(Given material begins)

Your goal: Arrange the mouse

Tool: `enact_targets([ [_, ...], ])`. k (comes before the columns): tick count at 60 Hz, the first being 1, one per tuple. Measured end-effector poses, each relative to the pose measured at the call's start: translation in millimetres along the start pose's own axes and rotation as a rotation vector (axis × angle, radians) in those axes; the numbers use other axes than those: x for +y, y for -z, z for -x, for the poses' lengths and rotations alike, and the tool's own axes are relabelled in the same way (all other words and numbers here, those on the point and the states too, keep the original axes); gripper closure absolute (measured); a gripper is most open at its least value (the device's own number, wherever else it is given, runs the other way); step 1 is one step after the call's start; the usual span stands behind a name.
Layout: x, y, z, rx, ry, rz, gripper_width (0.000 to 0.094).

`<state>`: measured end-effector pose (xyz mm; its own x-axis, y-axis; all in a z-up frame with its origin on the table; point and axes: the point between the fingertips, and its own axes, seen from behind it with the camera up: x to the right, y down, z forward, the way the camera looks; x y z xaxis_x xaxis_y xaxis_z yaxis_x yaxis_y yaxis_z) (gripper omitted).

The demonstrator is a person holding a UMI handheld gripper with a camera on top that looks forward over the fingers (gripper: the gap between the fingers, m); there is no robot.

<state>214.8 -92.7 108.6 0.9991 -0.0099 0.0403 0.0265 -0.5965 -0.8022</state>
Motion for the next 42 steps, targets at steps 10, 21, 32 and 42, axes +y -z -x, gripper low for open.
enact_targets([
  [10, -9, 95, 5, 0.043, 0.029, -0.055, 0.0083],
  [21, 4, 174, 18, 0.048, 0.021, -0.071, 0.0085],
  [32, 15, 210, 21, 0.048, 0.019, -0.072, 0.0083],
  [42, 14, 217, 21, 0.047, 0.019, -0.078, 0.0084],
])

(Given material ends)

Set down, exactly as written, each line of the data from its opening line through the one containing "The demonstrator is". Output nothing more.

Output of the task:
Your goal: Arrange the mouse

Tool: `enact_targets([ [_, ...], ])`. k (comes before the columns): tick count at 60 Hz, the first being 1, one per tuple. Measured end-effector poses, each relative to the pose measured at the call's start: translation in millimetres along the start pose's own axes and rotation as a rotation vector (axis × angle, radians) in those axes; the numbers use other axes than those: x for +y, y for -z, z for -x, for the poses' lengths and rotations alike, and the tool's own axes are relabelled in the same way (all other words and numbers here, those on the point and the states too, keep the original axes); gripper closure absolute (measured); a gripper is most open at its least value (the device's own number, wherever else it is given, runs the other way); step 1 is one step after the call's start; the usual span stands behind a name.
Layout: x, y, z, rx, ry, rz, gripper_width (0.000 to 0.094).

`<state>`: measured end-effector pose (xyz mm; its own x-axis, y-axis; all in a z-up frame with its origin on the table; point and axes: the point between the fingertips, and its own axes, seen from behind it with the camera up: x to the right, y down, z forward, the way the camera looks; x y z xaxis_x xaxis_y xaxis_z yaxis_x yaxis_y yaxis_z) (gripper omitted).

The demonstrator is a person holding a UMI handheld gripper with a camera on top that looks forward over the fingers (gripper: the gap between the fingers, m); there is no robot.

The output contains nothing more.